Turkish
Tuesday 19th of March 2024
0
نفر 0

İmamın İsmeti

İmametin temel şartlarından ve imamın en önemli özelliklerinden birisi de "İsmet" sıfatıdır. İsmet; hakikate olan ilimden ve kuvvetli iradeden kaynaklanan bir özelliktir. İmamda, bu iki özelliğin bulunmasından dolayı her türlü günaha ve hataya (düşmekten) duçar olmaktan korunmaktadır. İmam; dini maarifleri tanıma, açıklama, onlara amel etme, İslam toplumunun maslahat ve zararlarını bilme konusunda her türlü sürçmeden masumdur.

    İmamın masum olması konusunda çeşitli akli ve nakli (Kuran"dan ve Hadislerden) deliller vardır. Akli delillerin en önemlileri şunlardan ibarettir:

   A- Din ve dindarlık yolunun korunması, imamın masum olmasına bağlıdır. Zira imam dinin korunmasından, tahrif olmamasından ve halkın din yoluna hidayet olmasından sorumludur. İmamın yalnızca sözleri değil; hatta başkalarının amellerini onaylayıp onaylamama konusundaki tutumu da, toplumun ameli üzerinde etkili olmaktadır.

    Dolayısıyla dini anlama ve ona amel etme konusunda her türlü sürçmeden korunmuş olması ve böylelikle izleyicilerini doğru yola hidayet etmesi gerekir.
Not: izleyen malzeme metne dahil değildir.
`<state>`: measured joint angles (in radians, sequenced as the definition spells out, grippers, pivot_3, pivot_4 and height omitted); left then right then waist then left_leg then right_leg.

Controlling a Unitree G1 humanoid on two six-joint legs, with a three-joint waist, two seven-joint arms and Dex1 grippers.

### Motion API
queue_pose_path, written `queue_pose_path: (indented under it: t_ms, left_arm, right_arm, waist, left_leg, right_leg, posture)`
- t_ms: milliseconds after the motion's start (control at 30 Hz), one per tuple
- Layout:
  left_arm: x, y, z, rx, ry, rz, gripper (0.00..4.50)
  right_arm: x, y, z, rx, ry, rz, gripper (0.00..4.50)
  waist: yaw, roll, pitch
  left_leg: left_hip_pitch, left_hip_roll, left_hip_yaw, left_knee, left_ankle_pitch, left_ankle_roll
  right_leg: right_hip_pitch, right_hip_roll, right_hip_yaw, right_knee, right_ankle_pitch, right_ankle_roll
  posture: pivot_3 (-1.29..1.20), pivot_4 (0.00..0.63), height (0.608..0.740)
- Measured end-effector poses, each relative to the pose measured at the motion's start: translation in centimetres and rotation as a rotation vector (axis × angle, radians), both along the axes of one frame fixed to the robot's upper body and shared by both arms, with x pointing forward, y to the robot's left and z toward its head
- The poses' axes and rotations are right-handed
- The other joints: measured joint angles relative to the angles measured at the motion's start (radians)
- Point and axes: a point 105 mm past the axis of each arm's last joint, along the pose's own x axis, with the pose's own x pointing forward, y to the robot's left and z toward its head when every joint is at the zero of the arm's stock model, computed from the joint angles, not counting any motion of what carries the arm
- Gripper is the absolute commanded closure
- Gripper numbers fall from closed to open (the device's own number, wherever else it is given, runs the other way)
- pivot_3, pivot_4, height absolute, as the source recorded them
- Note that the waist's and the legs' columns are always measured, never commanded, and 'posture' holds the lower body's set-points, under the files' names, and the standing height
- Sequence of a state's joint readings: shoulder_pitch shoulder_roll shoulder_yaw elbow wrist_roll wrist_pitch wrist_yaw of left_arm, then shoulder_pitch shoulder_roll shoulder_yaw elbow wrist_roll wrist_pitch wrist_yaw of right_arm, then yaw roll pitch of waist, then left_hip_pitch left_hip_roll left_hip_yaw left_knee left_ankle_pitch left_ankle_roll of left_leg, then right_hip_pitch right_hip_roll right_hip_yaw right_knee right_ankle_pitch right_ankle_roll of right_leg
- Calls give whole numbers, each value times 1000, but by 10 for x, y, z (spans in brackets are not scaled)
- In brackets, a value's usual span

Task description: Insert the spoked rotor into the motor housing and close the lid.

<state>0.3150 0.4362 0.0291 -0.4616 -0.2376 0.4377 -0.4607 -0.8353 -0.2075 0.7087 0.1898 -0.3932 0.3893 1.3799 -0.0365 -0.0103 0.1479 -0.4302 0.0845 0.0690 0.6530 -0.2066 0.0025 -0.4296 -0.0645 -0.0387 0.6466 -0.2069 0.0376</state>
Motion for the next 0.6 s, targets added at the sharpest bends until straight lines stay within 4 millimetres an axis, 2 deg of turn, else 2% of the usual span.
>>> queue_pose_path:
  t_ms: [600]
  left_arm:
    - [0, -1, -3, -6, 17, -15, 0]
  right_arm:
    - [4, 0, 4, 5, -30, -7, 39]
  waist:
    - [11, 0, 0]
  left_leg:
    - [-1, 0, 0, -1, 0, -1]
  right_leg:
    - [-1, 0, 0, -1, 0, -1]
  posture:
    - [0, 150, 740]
    B- İnsanların, dini tanıma ve uygulama konusunda hatasız olmamaları; toplumların imama ihtiyaç duymalarının delillerinden biridir.
Eğer halkın rehberi de hata sahibi olursa halkın imama tam olarak güvenmesi nasıl sağlanabilir?! Başka bir ifadeyle; imam, masum olmazsa, halk imama uyma ve emirlerini yerine getirme konusunda şek ve şüpheye düşecektir. [1]

    Kur"an-ı Kerim"de imamın masum olması gerektiğine işaret eden ayetler de bulunmaktadır. Onlardan birisi Bakara suresinin 124. ayetidir. Bu ayette, Allah-u Teala Hz. İbrahim"e (s.a) nübüvvet makamından sonra yüce imamet makamını vermiştir. Daha sonra Hz. İbrahim kendi neslinde de imamlar karar kılınmasını isteyince yüce Allah şöyle buyurmuştur: "zalimler benim ahdime nail olamaz!"

     Yani; imamet makamı, Hz. İbrahim"in (a.s) neslinden olanlara, ancak zalim olmayan insanlara mahsustur.

    Kur"an-ı Kerim, Allah"a şirk koşmayı büyük bir zulüm olarak kabul etmektedir. Aynı şekilde, Allah"ın emirlerini çiğnemenin de nefse zulüm olduğunu bildirmiştir.

     Dolayısıyla kim hayatının her hangi bir döneminde günah işlemişse zalim olarak telakki edilmiş ve imamet makamına layık görülmemiştir. Böylelikle bu gibi insanlar bu makama ulaşamayacaklardır.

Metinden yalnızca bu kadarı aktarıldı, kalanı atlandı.